If I define my index with this analyzer (C#):
settings = new
{
index = new
{
number_of_shards = 1,
number_of_replicas = 1,
analysis = new
{
analyzer = new
{
analyzer_standard_with_html_strip = new
{
type = "standard",
char_filter = new string[] { "html_strip" },
stopwords = "_english_"
},
What does the type field do? Does it base the analyzer on the standard analyzer? If I don't have the type line at all it seems to work. This, from https://www.elastic.co/guide/en/elasticsearch/reference/current/analysis-htmlstrip-charfilter.html, seems to suggest you don't need it:
In this example, we configure the html_strip character filter to leave tags in place:
PUT my_index { "settings": { "analysis": { "analyzer": { "my_analyzer": { "tokenizer": "keyword", "char_filter": ["my_char_filter"] } }, "char_filter": { "my_char_filter": { "type": "html_strip", "escaped_tags": ["b"] } } } } }
There, the analyzer has no type specified. Shouldn't it be "custom"?
So, what does the type field do when you're defining an analyzer?
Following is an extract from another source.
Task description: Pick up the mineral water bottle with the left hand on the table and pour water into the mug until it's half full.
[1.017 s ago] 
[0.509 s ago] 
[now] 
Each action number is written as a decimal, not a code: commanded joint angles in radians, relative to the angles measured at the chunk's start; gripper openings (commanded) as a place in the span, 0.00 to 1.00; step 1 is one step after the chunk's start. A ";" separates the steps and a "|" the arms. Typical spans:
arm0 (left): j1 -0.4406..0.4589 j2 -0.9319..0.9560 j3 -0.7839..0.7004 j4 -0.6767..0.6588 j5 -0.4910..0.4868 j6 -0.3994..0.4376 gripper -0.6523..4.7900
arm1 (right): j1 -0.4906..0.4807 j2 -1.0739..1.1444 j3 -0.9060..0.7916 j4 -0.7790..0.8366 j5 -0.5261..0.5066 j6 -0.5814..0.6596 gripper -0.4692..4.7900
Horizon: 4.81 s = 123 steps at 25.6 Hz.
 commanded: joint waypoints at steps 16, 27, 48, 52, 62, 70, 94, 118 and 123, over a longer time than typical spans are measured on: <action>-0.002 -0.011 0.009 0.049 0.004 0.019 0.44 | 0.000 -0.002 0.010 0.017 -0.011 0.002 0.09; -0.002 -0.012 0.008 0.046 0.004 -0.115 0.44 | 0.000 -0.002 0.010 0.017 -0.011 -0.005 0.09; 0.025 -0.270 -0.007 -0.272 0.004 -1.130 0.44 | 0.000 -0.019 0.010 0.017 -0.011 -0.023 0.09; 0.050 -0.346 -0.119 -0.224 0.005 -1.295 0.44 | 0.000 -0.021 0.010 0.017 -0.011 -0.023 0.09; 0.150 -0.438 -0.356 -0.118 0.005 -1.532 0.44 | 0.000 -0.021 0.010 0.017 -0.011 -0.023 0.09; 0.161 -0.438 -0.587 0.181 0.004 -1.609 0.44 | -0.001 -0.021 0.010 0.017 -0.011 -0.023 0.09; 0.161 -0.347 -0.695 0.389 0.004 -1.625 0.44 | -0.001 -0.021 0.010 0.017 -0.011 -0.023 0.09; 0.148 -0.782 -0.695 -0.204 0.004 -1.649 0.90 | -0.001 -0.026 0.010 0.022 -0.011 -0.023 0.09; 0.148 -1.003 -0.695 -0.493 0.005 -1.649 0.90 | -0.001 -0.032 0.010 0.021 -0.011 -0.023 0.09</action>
What is the difference between
"my_analyzer": {
"type": "standard",
"tokenizer": "keyword",
"char_filter": ["my_char_filter"]
}
and
"my_analyzer": {
"type": "custom",
"tokenizer": "keyword",
"char_filter": ["my_char_filter"]
}
and
"my_analyzer": {
"tokenizer": "keyword",
"char_filter": ["my_char_filter"]
}
?